### WHAT THE TASK ASKS
Copy each line of the records below that has "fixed" in it.

(Data items)
◇ ◇ ◇ ◇ ◇

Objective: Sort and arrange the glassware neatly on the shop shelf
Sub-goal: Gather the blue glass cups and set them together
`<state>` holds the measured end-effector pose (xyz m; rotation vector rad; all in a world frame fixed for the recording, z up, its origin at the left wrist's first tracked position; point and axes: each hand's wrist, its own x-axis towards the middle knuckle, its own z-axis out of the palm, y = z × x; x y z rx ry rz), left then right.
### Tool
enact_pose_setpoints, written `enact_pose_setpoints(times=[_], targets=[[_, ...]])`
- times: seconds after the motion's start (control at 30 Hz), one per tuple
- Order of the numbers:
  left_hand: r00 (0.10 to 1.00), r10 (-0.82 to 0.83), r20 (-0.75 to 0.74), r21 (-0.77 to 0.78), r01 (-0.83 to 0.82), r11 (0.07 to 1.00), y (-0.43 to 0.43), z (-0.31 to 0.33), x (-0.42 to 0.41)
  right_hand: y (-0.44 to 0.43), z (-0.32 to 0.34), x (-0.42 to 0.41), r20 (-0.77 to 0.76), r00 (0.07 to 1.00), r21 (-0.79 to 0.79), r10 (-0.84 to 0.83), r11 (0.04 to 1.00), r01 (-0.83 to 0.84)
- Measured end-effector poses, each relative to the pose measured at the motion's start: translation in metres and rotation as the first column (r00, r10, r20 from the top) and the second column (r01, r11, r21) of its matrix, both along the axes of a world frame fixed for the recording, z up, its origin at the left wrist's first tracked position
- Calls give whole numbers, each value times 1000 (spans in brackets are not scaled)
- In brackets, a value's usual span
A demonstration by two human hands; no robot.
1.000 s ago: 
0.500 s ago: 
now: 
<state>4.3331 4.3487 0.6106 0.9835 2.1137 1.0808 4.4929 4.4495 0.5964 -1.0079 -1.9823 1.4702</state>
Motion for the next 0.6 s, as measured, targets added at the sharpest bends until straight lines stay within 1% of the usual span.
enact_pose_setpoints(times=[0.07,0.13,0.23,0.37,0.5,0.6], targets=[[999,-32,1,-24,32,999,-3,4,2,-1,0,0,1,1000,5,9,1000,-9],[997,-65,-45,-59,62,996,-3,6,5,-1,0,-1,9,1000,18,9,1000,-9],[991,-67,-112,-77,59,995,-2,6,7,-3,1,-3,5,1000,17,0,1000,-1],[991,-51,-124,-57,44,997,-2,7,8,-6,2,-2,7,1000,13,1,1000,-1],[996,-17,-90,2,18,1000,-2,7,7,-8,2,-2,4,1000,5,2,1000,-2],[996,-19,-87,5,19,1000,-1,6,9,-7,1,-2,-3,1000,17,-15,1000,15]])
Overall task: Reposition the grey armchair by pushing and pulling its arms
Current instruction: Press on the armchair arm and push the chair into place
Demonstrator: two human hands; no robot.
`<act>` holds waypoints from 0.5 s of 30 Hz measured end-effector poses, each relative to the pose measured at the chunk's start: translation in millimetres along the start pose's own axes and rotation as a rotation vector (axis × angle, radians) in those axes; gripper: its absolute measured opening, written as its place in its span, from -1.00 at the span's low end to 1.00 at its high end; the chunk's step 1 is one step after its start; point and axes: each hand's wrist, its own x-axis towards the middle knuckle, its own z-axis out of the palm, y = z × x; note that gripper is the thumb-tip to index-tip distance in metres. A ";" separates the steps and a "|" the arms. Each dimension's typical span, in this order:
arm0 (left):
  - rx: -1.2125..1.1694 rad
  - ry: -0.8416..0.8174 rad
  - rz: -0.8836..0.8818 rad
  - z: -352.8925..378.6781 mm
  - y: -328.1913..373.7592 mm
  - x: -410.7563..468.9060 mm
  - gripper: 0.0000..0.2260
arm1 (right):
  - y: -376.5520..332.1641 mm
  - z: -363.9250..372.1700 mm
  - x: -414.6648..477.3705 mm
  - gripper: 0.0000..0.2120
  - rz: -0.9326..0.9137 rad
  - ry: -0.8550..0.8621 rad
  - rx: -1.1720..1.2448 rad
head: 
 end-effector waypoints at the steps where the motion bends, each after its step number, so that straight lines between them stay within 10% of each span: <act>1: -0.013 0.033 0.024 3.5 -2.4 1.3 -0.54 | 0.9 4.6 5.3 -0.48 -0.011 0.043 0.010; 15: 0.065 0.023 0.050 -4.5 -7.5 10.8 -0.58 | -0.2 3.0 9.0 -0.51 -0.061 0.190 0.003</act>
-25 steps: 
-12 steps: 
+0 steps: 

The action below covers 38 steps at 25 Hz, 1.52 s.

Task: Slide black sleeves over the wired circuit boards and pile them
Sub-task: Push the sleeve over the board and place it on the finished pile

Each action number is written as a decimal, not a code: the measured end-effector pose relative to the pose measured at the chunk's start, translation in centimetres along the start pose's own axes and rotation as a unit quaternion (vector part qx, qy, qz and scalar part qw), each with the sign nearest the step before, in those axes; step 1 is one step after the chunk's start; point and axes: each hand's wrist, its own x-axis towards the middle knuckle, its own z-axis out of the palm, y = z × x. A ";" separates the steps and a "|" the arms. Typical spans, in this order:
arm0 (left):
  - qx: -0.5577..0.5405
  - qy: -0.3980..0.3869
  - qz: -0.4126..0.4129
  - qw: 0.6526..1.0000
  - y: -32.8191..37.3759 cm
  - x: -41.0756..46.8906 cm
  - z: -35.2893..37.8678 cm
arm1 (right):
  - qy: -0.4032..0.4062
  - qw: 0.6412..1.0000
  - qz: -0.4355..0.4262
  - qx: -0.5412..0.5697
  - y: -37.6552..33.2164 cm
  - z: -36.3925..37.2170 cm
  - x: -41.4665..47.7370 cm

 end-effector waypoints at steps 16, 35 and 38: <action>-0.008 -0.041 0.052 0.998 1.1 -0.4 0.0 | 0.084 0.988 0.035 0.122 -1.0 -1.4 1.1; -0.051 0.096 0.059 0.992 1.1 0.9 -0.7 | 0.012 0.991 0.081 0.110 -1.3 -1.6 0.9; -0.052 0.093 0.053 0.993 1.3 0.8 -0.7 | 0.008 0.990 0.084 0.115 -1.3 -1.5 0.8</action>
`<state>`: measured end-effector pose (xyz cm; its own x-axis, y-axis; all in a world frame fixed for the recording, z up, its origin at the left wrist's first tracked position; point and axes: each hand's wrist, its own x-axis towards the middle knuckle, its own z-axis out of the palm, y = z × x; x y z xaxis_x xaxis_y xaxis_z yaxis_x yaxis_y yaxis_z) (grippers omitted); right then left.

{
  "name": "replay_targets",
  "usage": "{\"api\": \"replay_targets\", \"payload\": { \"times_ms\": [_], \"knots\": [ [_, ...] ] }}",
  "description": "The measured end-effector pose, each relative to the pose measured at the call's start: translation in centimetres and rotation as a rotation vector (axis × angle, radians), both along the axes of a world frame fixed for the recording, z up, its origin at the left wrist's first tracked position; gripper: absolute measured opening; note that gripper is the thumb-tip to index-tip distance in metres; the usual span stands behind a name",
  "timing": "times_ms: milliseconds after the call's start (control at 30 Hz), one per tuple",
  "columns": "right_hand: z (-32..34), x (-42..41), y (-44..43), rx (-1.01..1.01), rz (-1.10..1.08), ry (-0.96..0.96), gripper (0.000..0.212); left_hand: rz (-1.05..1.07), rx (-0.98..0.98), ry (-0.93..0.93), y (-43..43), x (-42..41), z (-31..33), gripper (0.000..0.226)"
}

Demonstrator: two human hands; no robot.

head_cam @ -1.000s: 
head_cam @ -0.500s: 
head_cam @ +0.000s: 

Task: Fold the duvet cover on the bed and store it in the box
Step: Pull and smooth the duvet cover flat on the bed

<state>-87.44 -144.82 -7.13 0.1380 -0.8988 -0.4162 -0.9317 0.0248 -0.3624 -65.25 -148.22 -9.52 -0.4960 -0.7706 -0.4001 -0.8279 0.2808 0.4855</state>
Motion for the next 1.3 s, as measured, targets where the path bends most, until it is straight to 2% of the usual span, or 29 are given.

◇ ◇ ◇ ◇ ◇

### SOLUTION TO THE EXERCISE
`<state>` holds the measured end-effector pose (xyz m; rotation vector rad; all in a world frame fixed for the recording, z up, its origin at the left wrist's first tracked position; point and axes: each hand's wrist, its own x-axis towards the middle knuckle, its own z-axis out of the palm, y = z × x; x y z rx ry rz), left then right.
- Measured end-effector poses, each relative to the pose measured at the motion's start: translation in metres and rotation as the first column (r00, r10, r20 from the top) and the second column (r01, r11, r21) of its matrix, both along the axes of a world frame fixed for the recording, z up, its origin at the left wrist's first tracked position
`<state>`: measured end-effector pose (xyz cm; its own x-axis, y-axis; all in a world frame fixed for the recording, z up, its origin at the left wrist's first tracked position; point and axes: each hand's wrist, its own x-axis towards the middle knuckle, its own z-axis out of the palm, y = z × x; x y z xaxis_x xaxis_y xaxis_z yaxis_x yaxis_y yaxis_z) (grippers omitted); right then left.
  "description": "The measured end-effector pose, each relative to the pose measured at the call's start: translation in centimetres and rotation as a rotation vector (axis × angle, radians), both along the axes of a world frame fixed for the recording, z up, its origin at the left wrist's first tracked position; gripper: absolute measured opening; note that gripper is the thumb-tip to index-tip distance in metres; the usual span stands behind a name",

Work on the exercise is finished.